» THE PROBLEM
Read through the listing below and copy each line in which the word "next" occurs.

» EXTRACTED INFORMATION
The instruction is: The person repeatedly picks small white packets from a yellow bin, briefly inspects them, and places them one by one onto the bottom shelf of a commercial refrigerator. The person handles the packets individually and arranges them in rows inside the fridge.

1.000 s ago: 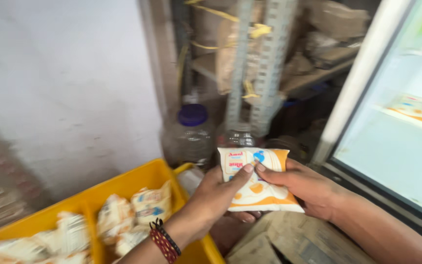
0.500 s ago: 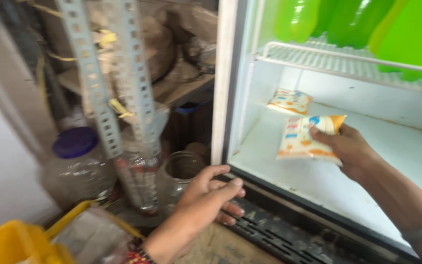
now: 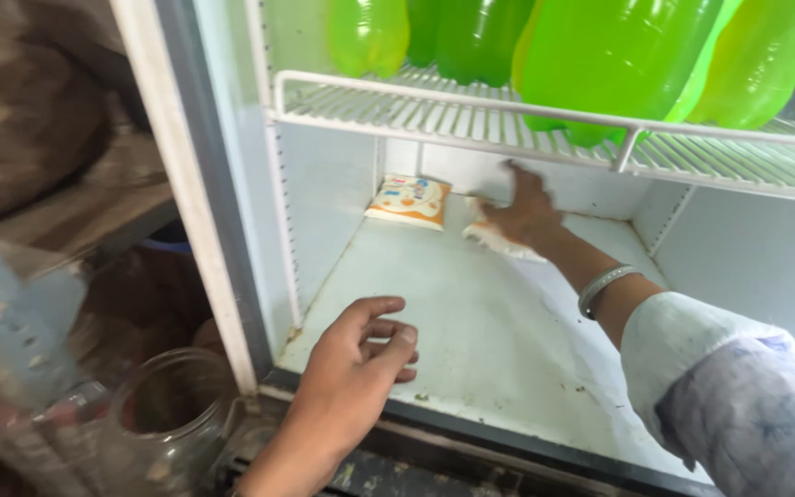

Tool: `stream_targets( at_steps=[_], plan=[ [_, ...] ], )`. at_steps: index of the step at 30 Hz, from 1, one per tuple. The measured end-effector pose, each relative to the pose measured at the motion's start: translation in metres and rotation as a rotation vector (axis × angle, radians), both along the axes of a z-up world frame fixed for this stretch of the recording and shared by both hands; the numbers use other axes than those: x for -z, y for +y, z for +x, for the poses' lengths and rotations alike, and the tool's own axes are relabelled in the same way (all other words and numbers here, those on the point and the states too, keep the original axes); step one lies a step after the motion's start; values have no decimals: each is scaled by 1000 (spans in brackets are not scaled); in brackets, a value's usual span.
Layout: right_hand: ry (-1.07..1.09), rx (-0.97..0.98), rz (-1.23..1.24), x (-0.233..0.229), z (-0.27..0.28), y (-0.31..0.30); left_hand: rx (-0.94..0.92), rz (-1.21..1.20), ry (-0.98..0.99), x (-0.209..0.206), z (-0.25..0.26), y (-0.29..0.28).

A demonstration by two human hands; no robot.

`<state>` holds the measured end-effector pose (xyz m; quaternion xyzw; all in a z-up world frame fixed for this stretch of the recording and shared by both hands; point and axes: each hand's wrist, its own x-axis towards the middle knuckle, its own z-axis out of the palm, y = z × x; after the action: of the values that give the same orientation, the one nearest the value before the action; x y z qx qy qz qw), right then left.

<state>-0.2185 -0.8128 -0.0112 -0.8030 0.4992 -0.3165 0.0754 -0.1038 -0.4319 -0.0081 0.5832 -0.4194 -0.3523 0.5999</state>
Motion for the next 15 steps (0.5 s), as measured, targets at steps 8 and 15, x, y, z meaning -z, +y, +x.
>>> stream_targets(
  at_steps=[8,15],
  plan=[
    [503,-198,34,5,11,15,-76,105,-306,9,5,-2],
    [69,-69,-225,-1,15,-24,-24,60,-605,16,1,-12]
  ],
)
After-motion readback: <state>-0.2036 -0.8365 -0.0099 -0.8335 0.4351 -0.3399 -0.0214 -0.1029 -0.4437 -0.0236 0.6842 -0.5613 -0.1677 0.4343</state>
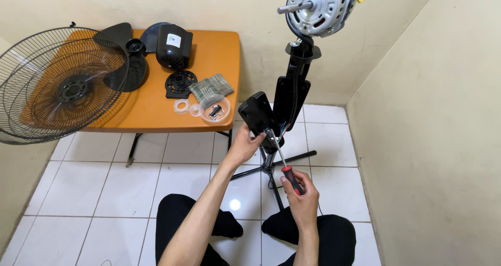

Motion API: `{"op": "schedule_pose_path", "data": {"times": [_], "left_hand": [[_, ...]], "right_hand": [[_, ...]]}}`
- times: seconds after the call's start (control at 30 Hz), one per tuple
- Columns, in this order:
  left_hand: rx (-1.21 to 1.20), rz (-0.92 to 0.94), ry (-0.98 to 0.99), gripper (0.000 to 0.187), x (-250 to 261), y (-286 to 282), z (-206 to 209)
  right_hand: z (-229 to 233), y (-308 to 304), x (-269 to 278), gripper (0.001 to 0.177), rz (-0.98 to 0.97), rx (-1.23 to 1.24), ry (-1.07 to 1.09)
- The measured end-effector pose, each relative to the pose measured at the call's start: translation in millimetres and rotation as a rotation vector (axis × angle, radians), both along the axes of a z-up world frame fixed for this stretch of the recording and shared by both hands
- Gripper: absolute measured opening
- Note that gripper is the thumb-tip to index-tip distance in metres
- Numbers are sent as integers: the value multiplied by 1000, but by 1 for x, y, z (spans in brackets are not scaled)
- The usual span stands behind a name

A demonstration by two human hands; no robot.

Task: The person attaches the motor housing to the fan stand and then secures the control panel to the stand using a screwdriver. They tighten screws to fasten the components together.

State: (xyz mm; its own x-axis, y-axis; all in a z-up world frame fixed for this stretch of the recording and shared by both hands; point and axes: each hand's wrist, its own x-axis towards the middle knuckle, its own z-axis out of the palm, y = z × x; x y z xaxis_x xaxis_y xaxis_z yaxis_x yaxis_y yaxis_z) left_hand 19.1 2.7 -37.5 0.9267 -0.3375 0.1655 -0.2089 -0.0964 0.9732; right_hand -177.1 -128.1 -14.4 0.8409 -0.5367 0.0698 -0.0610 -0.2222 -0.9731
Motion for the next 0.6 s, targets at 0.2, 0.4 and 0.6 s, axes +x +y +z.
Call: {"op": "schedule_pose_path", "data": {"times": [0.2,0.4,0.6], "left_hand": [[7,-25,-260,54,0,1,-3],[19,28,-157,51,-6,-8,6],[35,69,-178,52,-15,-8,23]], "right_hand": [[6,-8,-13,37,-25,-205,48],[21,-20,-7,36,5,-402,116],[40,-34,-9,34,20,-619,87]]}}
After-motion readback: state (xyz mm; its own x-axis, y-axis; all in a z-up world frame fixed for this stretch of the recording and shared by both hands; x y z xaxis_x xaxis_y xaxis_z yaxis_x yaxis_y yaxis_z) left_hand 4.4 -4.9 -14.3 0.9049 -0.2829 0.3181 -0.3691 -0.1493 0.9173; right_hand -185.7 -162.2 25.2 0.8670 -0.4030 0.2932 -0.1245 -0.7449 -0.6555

» ANSWER FOR THIS EXERCISE
Motion for the next 15 steps (0.5 s), as measured, targets at steps 8 and 15, x, y, z meaning -z, +y, +x.
Motion for the next 0.6 s, targets at 0.2, 0.4 and 0.6 s, axes +x +y +z.

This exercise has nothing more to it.